My wife turns it on, I watch a little. They seem to do ok with the interior decor, but their makeover makes the straight guy look gay!
Pathman
7:31:54 AM
9/24/03

It's funny as hell! I expect soon all men will think waxing their backs is a good thing. And just think of the repercussions of that: More beauty shops will need to open or expand staffs... women will try to recover from the horror of having a rug next to them in bed...
lizs
8:23:03 AM
9/24/03

Yeah, I guess American society isn't cosmetic enough. We need to think of new ways to accomplish this...
Treebeard
8:27:18 AM
9/24/03

Like trimming the rugs, lmao!
Sassafras
8:40:04 AM
9/24/03

My girl friend still adores it... does't miss an episode. It's her #1 show.

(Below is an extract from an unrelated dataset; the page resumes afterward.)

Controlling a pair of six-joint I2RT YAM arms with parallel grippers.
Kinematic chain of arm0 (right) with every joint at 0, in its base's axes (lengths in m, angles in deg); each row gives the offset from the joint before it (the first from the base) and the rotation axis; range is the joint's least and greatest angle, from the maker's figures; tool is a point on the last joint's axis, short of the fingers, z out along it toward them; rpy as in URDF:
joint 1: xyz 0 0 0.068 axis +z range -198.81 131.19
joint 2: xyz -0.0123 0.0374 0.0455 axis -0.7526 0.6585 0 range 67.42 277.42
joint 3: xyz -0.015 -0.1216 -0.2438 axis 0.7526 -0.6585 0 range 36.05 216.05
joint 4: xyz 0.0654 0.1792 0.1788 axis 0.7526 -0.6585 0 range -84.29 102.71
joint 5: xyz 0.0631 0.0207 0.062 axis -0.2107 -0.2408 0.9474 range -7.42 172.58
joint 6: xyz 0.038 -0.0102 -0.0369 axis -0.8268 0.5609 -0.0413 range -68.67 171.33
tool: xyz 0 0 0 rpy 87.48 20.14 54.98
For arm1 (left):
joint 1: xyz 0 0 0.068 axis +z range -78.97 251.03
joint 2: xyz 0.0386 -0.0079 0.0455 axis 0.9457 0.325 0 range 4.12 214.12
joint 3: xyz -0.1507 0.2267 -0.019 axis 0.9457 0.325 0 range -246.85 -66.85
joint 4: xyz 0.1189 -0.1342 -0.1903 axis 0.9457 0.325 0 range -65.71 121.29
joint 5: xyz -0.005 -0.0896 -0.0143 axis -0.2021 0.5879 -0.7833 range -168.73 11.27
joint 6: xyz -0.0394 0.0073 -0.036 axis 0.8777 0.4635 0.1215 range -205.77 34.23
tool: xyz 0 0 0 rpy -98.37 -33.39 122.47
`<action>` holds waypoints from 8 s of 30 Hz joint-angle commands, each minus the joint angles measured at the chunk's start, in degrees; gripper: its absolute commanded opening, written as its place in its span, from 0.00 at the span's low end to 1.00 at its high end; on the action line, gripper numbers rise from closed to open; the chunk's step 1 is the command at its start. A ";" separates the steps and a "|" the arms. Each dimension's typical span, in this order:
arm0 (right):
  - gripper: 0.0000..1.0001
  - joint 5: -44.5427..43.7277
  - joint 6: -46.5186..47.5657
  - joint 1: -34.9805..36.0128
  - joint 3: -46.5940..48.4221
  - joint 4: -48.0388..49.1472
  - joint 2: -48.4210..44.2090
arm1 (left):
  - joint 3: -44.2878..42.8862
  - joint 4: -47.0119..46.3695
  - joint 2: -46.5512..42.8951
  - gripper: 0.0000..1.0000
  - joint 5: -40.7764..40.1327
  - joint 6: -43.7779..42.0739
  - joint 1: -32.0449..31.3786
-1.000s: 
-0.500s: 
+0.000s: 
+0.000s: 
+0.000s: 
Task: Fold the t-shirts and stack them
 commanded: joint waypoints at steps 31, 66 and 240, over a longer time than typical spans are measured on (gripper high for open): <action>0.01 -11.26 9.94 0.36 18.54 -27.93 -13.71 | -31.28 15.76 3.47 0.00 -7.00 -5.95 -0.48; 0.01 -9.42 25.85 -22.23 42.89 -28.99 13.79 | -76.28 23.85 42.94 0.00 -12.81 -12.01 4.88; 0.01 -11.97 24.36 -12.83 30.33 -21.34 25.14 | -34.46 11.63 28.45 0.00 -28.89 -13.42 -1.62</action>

Sometimes its wonderful. It's usually really funny, but sometimes the product placement effort bugs me. I'm still amazed at how mainstream American it is... it reminds of 50s and 60s TV in many ways: 1) consumerism... reinventing yourself through products, 2)valuing romance, committment and marriage, 3) importance of respect for parents and family, 4) dress for success, 5) push for acheivement.
pedxing
8:46:36 AM
9/24/03

I trim my ear hair seldom enough.
Who duh @&%$ needs bother with back hair.
Or rather, what MAN need be that fastidious about grooming.
Tom Terrific
8:46:54 AM
9/24/03

pedxing, your observations are good.

I've seen little of that show but it is funny.

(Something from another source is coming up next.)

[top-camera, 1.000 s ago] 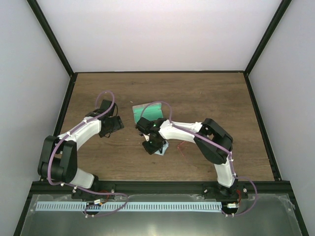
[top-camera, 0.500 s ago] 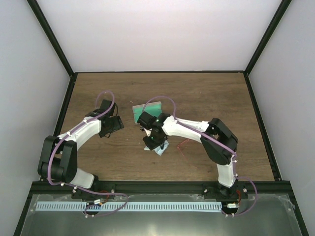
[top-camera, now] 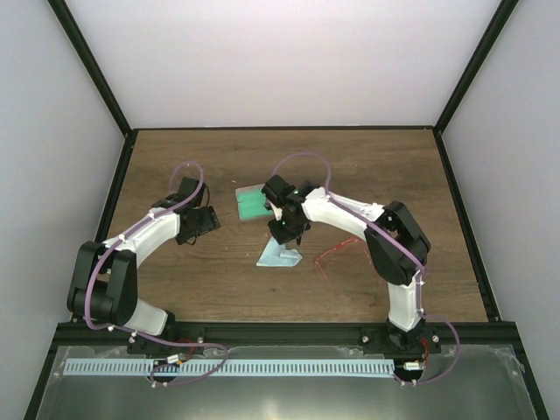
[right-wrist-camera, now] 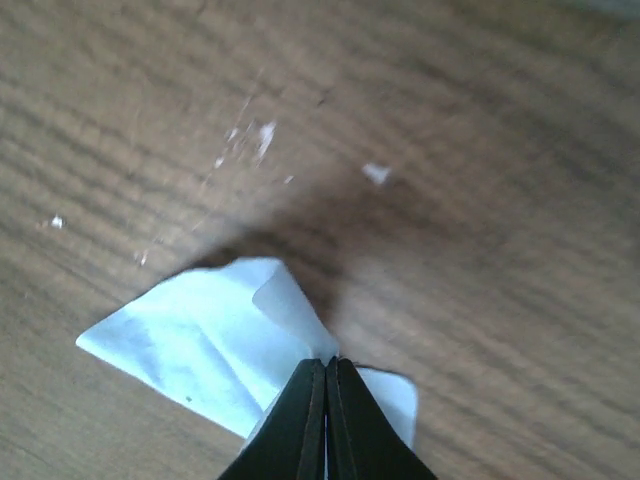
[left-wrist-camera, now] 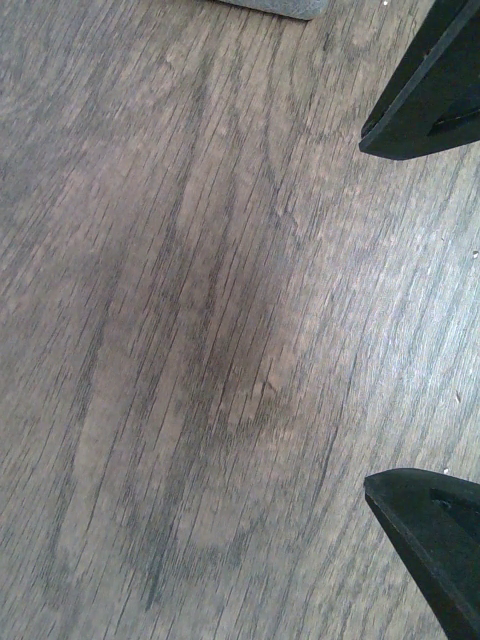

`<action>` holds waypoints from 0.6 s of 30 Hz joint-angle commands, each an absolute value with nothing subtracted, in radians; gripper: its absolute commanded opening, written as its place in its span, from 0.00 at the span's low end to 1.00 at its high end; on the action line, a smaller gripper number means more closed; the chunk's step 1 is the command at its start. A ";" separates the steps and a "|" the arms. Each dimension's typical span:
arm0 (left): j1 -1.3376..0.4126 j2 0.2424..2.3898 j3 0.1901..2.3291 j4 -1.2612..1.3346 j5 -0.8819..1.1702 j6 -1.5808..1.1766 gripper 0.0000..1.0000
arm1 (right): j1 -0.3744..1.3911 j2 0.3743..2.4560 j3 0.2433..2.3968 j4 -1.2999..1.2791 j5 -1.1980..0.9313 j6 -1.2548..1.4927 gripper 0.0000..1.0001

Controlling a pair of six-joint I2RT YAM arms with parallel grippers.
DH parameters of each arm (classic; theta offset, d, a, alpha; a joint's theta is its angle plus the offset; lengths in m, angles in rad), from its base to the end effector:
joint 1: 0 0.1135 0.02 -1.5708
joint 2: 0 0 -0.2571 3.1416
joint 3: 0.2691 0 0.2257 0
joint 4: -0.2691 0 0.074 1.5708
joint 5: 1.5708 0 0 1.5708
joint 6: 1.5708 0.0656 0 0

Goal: Organize the sunglasses
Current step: Adjust the glasses cleaning cloth at the center of the board.

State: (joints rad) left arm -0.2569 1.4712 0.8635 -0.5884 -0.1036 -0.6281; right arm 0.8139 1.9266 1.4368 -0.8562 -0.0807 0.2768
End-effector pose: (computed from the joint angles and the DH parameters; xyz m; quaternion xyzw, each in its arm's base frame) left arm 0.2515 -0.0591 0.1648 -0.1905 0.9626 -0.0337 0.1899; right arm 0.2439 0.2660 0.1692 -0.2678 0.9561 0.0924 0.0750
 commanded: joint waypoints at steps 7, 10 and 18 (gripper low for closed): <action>-0.256 1.472 0.854 -0.581 -0.099 -0.629 0.86 | 0.728 2.015 1.588 -0.870 0.003 0.255 0.04; -0.256 1.475 0.851 -0.577 -0.089 -0.629 0.86 | 0.723 2.038 1.629 -0.882 0.019 0.271 0.17; -0.291 1.459 0.825 -0.518 -0.015 -0.636 0.86 | 0.725 1.939 1.615 -0.890 0.117 0.356 0.33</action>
State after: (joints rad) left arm -0.2615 1.4715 0.8467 -0.5663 -0.0692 -0.6285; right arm 0.7280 2.0247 1.6081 -0.8810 0.0544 0.3058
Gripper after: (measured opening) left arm 0.864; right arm 0.345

How about a "Black Eye For The White Guy" knock-off?

A crew of black dudes could do a make-over for a similarly inept white dude with emphasis on hipness and cool and teach the dork to dance for "success".
Tom Terrific
8:55:00 AM
9/24/03

lmao! Precious, Tom! Just f'in precious!
Treebeard
9:00:44 AM
9/24/03

That would be funny. Tank McNamara had a "Sports guy for the queer guy" with pot bellied Sports fans introducing the queer guy to the joys of beer kegs, remote control TV watching and calling out for pizza.
pedxing
9:00:49 AM
9/24/03

Thanks, Treebeard !

Maybe we could collaborate on a script!
Tom Terrific
9:19:45 AM
9/24/03

This Personage wonders if the Amercan Queers have had about this news that I Cutted and Paste from somean other webSite----Http: //www.heraldsun.news.com.au /common /story_page /0,5478,7361585^1702,00.html


Warning on ice cube enemas
By Judy Skatssoon
24sep03

DRUG and medical experts have issued a warning following evidence that would-be first aiders have been using ice cube "enemas" to revive people from drug overdoses.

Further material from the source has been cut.